We extend an extremely warm welcome to the talented Jodi Perry, who has written ten novels yet is releasing a debut this week. My review of Nineteen Letters will be live tomorrow…. if I go and finish writing it.

About Jodi Perry, in her own words

I was born in Sydney, and have lived here my entire life. I’ve always been an avid reader, and secretly hoped to one day write a story of my own—although it’s not something I ever thought I was capable of doing. I left school when I was fifteen, and have had no formal writing training.

My real dream was to become a mother, it’s something I’d desperately wanted since I was a little girl. I always thought that when I was ready to start a family, it would happen. But I soon found out, what comes easy for some, isn’t the case for others. In 2004, after many years of heartache, that dream finally became a reality. I was thirty-three years old.

I gave up my career, and focused all my time on being a wife, and a mother. My son quickly became my life.

Six years passed and he started primary school, and to be honest I felt lost. It took me months to get used to not having him with me 24/7. I think that’s when I realised that I’d lost my identity. I was a wife and a mother, but I wasn’t sure who Jodi was anymore.

With so much spare time on my hands, I decided to finally sit down and write my first story. I had no intentions of ever publishing it, I merely wanted to prove to myself that I could do it. In late 2013, I finished my first full length novel.

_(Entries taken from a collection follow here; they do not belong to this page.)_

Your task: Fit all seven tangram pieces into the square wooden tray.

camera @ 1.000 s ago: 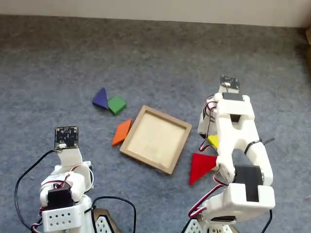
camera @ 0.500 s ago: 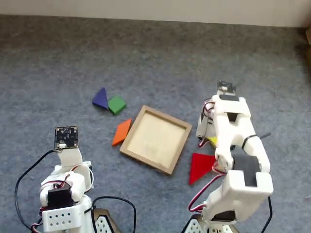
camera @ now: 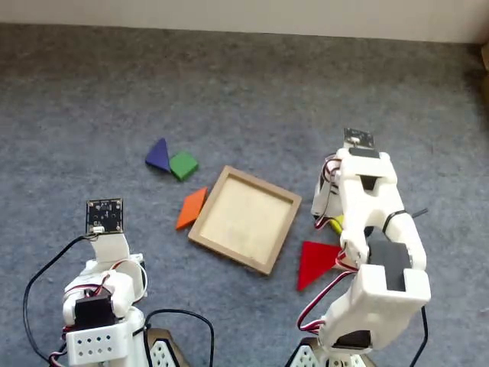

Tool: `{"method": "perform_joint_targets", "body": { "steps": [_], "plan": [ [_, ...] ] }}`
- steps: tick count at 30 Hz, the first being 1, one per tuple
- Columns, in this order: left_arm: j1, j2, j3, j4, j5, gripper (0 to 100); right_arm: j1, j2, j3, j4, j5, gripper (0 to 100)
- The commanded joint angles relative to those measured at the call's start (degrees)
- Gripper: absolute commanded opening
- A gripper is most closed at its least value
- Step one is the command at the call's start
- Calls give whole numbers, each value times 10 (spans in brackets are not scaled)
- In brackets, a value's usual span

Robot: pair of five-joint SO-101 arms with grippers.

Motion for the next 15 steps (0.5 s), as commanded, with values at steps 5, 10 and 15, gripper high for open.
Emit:
{"method": "perform_joint_targets", "body": {
  "steps": [5,10,15],
  "plan": [
    [-4,-19,11,2,0,45,1,-4,-36,-15,18,321],
    [-4,-19,11,2,0,45,-6,-4,-35,-37,19,320],
    [-4,-19,11,2,0,45,-6,-4,-36,-39,18,320]
  ]
}}
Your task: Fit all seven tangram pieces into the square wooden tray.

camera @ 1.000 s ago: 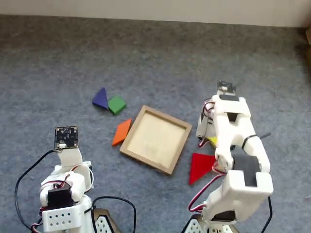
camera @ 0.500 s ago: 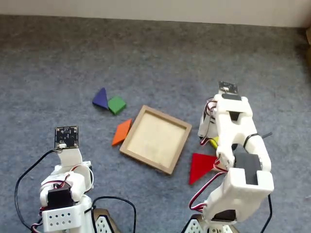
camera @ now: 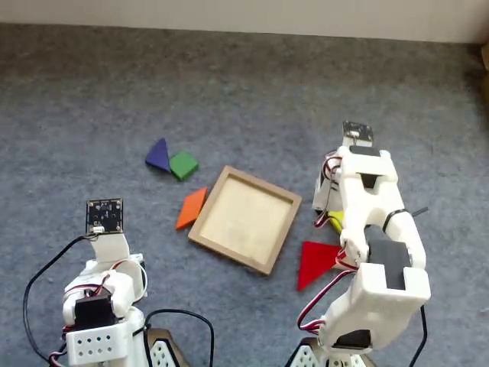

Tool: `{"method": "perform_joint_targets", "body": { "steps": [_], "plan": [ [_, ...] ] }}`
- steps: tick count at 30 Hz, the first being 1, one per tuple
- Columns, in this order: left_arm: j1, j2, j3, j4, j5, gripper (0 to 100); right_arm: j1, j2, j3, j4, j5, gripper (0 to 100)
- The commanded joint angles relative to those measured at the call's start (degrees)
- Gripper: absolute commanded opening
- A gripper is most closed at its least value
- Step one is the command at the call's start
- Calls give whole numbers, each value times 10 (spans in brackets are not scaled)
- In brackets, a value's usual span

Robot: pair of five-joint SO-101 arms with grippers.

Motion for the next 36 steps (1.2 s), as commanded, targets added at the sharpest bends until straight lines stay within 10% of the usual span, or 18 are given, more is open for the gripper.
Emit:
{"method": "perform_joint_targets", "body": {
  "steps": [1,36],
  "plan": [
    [-4,-19,11,2,0,45,-6,-7,-29,-9,4,320],
    [-4,-19,11,2,0,45,-53,-200,-19,74,3,195]
  ]
}}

In June, 2014, after a lot of persistence from my family, I self-published my first book under the pen name of J.L. Perry. I was 42 years old. Over the next two years I wrote and published another three books, finishing off the series.

In September, 2015, I published my first standalone. It was called Bastard. Like my other four books, it was a contemporary romance … The protagonist was damaged by the effects of growing up as an illegitimate child, hence the title. This story rocketed to #1 after its release, and stayed there for some time. A few weeks later I received an email from publishing giants, Hachette, and by December 2015, I’d signed a five book deal with them. A few months later, I signed foreign translation rights for Bastard, to France and Hungry.

Between mid 2016 and early 2017 I published another four titles, they were all #1 bestsellers.

My tenth novel, Nineteen Letters, is my first novel published under my real name, Jodi Perry. I wanted to distinguish it from my other titles. This story is different, and although still romance, the genre leans more towards women’s fiction. I have already secured a UK publishing deal through Sphere, and an imprint for Little Brown, and signed over foreign translation rights to Germany.

Over the past three years I’ve been lucky enough to travel to the UK and US numerous times, to promote my stories at romance events, and meet my readers.

It’s true what they say, when you do something you love it doesn’t feel like work, but more importantly, I know who Jodi is now … she’s an Author!

 Nineteen Letters Synopsis

The 19th of January, 1996 … I’ll never forget it. It was the day we met. I was seven and she was six. It was the day she moved in next door, and the same day I developed my first crush on a girl.

Then tragedy struck. Nineteen days after our wedding day, she was in an accident that would change our lives forever. When she woke from her coma, she had no memory of me, of us, of the love we shared.

That’s when I started writing her letters.The stories of our life. Of when we met. About the happier times, and everything we’d experienced together.

What we had was far too beautiful to be forgotten.

If you love Nicholas Sparks’ bestselling novel THE NOTEBOOK, you will devour the compelling, emotional storytelling of Jodi Perry’s Nineteen Letters. It will make you laugh, and it will make you cry.


For the next week we have Jodi Perry on call to answer your questions, so if there’s anything you want to know about her career or any of her books please write your question in the comments section below and she will get back to you. Please do remember our authors are busy people too so you won’t necessarily get an immediate answer but all questions asked before Friday the 1st of September will be answered.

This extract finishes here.